WHAT THE TASK ASKS
Return exactly the lines from the "Trace the outline of the left" line through the last line of the entries below. Include no pictures.

(RECORD SET begins)

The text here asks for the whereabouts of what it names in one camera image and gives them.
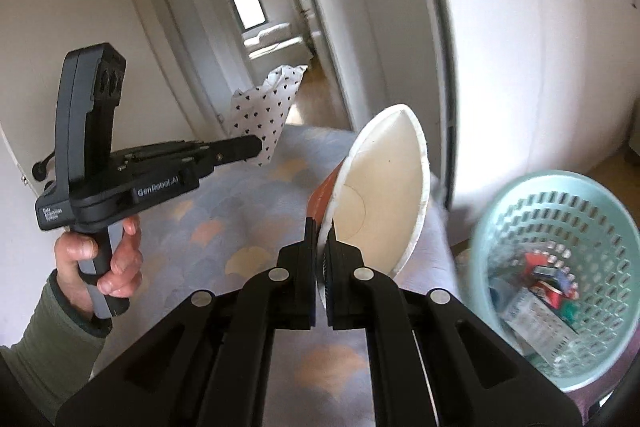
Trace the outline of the left green sleeve forearm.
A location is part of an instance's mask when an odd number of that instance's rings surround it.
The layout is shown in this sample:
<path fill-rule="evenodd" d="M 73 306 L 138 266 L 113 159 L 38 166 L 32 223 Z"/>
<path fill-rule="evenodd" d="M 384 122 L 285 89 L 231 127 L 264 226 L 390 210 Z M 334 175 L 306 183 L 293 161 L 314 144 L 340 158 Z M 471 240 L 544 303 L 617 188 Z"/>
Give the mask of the left green sleeve forearm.
<path fill-rule="evenodd" d="M 90 381 L 112 328 L 110 319 L 83 317 L 52 271 L 22 339 L 1 348 L 1 404 L 11 417 L 21 425 L 52 425 Z"/>

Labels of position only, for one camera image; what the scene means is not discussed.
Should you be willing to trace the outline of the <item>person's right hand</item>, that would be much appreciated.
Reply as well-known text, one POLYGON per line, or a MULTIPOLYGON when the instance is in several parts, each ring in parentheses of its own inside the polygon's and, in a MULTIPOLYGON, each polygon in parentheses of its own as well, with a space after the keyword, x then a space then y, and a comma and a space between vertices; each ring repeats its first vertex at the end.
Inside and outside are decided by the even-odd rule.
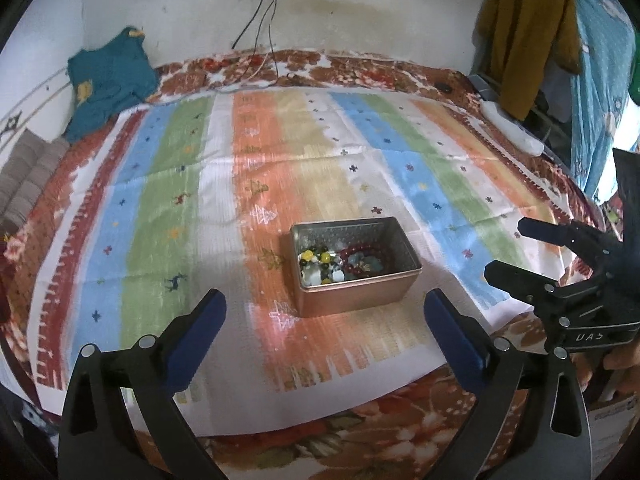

(RECORD SET ends)

WRITTEN ANSWER
Trace the outline of the left green sleeve forearm.
A location is part of an instance's mask when an odd number of that instance's rings surround it.
The layout is shown in this sample:
<path fill-rule="evenodd" d="M 73 306 L 138 266 L 113 159 L 38 166 L 32 223 Z"/>
<path fill-rule="evenodd" d="M 384 122 L 285 89 L 231 127 L 264 226 L 390 210 Z M 334 175 L 306 183 L 293 161 L 314 144 L 340 158 Z M 471 240 L 544 303 L 617 188 Z"/>
Give the mask of the left green sleeve forearm.
<path fill-rule="evenodd" d="M 90 381 L 112 328 L 110 319 L 83 317 L 52 271 L 22 339 L 1 348 L 1 404 L 11 417 L 21 425 L 52 425 Z"/>

Labels of position only, for one camera image; what the scene means is not discussed.
Should you be willing to trace the outline of the <item>person's right hand</item>, that would be much appreciated.
Reply as well-known text, one POLYGON per line, or a MULTIPOLYGON when the instance is in several parts, each ring in parentheses of its own inside the polygon's and, in a MULTIPOLYGON, each polygon in parentheses of its own as well, with a space after the keyword, x then a space then y, and a comma and a space between vertices; each ring repeats its first vertex at the end.
Inside and outside are decided by the even-odd rule.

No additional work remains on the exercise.